Orthodoxe Rabbiner fordern Kippa-Emoji


Bild: bb
Für fast alles gibt es Emojis, die kleinen Symbole für Chat und Messenger: Nahrungsmittel, Flaggen, Tiere – sogar für Menschen mit Kopftuch und Turban. Jüdische Kopfbedeckungen sucht man bislang allerdings vergeblich. Das soll sich ändern.

katholisch.de

Die Europäische Rabbinerkonferenz (CER) fordert mehr jüdische Emojis. Nach dem Willen der orthodoxen Organisation soll es künftig Emojis geben, die eine Torah-Rolle darstellen sowie Männer und Frauen mit jüdischen Kopfbedeckungen. „Es gibt Emojis mit Frauen im Hidschab und arabische Kleriker – aber die Juden wurden vergessen“, so der Generalsekretär der Konferenz, Gadi Gronich.
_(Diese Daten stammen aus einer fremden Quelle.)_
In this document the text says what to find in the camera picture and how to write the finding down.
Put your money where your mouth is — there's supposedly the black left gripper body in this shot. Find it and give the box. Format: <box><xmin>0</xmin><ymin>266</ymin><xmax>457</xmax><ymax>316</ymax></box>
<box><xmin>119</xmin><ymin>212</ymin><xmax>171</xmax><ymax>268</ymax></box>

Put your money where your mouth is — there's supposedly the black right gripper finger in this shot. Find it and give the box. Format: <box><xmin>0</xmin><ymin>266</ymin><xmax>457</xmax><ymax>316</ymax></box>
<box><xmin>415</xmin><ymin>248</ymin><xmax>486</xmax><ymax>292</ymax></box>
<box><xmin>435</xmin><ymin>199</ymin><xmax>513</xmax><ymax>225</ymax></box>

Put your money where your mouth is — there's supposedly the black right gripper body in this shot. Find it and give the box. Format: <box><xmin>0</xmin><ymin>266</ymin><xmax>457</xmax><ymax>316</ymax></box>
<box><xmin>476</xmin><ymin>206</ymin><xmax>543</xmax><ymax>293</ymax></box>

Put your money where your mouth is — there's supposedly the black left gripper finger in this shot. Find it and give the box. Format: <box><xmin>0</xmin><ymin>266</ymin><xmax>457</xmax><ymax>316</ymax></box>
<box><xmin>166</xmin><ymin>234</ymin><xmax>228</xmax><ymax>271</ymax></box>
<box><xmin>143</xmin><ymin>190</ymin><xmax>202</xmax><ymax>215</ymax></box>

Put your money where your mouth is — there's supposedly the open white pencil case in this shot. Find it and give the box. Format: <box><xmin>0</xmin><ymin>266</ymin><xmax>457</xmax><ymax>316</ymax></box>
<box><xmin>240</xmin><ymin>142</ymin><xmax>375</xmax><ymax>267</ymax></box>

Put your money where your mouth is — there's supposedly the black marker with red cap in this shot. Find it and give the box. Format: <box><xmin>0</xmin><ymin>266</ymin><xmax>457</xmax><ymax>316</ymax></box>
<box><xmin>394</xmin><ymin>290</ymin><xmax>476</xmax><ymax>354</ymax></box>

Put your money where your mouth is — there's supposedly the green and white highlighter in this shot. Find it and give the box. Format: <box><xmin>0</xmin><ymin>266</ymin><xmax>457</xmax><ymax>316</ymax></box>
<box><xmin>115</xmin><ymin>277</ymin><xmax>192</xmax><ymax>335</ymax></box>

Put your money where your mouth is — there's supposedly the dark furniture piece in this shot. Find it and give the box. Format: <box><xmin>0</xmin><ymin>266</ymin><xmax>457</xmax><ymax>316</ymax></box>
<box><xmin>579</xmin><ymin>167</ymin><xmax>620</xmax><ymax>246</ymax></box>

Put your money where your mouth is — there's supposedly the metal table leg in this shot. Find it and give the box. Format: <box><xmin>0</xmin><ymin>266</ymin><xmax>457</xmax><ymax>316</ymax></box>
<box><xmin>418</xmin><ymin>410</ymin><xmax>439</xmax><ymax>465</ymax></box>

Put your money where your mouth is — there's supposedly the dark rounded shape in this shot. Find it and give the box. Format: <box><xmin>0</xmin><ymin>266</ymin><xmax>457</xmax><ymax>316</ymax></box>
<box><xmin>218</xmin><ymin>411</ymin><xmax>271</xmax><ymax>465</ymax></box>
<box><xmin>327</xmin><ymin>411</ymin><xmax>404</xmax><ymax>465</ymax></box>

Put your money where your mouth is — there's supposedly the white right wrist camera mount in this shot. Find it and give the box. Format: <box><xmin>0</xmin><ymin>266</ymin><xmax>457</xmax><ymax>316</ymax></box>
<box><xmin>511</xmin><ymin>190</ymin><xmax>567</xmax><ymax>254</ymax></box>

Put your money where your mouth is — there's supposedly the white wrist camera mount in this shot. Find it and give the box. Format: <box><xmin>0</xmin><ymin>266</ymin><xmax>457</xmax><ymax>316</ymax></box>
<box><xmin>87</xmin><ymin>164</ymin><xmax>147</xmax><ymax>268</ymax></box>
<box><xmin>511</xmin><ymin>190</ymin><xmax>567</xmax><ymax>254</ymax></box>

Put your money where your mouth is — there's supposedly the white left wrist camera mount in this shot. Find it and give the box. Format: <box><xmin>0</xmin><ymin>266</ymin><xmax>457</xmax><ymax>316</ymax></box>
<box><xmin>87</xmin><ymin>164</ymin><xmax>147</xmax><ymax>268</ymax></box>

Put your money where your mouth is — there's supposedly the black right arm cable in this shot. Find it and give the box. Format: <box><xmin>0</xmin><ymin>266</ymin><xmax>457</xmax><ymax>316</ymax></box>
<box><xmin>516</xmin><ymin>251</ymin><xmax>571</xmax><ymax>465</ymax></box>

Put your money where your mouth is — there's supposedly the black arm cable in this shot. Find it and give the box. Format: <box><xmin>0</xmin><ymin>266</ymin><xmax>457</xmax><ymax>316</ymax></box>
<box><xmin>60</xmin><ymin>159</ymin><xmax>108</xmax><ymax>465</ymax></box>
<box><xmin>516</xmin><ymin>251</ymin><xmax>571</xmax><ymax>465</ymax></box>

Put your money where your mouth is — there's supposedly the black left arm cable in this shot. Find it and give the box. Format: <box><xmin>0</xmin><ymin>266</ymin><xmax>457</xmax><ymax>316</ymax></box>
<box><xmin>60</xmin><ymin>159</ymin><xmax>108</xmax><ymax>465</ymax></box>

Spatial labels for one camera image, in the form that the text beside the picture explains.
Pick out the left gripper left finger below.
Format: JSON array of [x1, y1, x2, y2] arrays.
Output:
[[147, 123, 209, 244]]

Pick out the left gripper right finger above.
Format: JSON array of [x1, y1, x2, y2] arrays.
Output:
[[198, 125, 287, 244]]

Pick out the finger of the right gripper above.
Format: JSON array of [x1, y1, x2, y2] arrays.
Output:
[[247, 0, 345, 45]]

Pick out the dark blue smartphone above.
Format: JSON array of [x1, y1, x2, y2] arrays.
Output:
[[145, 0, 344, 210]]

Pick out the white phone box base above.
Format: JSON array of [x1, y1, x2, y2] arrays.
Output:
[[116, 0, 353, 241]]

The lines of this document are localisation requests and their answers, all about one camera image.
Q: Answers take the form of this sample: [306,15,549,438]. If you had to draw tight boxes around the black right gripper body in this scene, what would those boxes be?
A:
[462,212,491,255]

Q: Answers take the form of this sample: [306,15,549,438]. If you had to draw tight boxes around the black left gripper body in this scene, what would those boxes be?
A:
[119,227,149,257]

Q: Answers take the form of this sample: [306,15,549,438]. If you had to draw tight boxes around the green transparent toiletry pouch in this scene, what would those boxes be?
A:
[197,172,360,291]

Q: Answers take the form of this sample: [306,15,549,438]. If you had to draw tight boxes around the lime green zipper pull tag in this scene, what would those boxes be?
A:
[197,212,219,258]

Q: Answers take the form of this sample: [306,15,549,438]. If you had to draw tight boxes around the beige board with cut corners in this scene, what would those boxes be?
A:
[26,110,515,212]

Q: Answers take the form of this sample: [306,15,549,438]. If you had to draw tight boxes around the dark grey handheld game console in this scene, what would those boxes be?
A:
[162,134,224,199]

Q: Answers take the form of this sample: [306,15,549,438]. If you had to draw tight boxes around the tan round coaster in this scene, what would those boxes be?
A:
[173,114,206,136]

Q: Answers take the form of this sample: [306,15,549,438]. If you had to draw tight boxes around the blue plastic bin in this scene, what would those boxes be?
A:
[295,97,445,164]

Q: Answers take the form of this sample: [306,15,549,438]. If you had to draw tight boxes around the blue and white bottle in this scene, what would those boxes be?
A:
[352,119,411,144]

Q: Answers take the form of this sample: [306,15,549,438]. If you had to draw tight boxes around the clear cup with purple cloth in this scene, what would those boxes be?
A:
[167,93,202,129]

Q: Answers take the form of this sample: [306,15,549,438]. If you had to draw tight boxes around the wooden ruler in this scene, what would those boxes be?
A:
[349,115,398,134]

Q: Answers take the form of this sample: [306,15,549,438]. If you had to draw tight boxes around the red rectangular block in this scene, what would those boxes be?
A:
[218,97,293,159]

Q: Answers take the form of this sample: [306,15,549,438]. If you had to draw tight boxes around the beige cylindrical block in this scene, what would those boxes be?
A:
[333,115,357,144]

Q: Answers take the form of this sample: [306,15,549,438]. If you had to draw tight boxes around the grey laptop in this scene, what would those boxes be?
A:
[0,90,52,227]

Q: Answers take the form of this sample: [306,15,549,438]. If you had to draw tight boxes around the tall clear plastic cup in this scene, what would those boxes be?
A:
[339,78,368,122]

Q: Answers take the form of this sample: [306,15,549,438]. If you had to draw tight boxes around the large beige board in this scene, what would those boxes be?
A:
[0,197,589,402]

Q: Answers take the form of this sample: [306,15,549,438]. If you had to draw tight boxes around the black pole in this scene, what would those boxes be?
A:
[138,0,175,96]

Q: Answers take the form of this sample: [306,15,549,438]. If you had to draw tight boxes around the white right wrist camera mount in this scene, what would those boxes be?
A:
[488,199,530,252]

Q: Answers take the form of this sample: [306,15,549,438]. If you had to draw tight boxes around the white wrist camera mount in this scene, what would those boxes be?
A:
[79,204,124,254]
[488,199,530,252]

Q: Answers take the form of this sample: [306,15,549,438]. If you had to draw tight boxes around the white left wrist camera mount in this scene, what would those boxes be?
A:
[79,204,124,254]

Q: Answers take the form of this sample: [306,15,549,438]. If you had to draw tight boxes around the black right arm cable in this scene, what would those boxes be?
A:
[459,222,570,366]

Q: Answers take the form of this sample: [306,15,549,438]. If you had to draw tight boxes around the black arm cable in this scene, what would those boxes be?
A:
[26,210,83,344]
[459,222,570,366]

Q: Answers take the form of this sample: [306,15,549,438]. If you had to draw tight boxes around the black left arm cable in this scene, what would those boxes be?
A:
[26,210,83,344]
Wenn es legitim sei, Familien mit zwei Vätern oder zwei Müttern und islamische religiöse Bekleidung zu zeigen, sollte es auch Platz für jüdische Symbole geben, heißt es in einem Brief der Konferenz an das Unicode-Konsortium, das den internationalen Standard für Schriftzeichen „Unicode“ verwaltet und über die Aufnahme neuer Symbole entscheidet.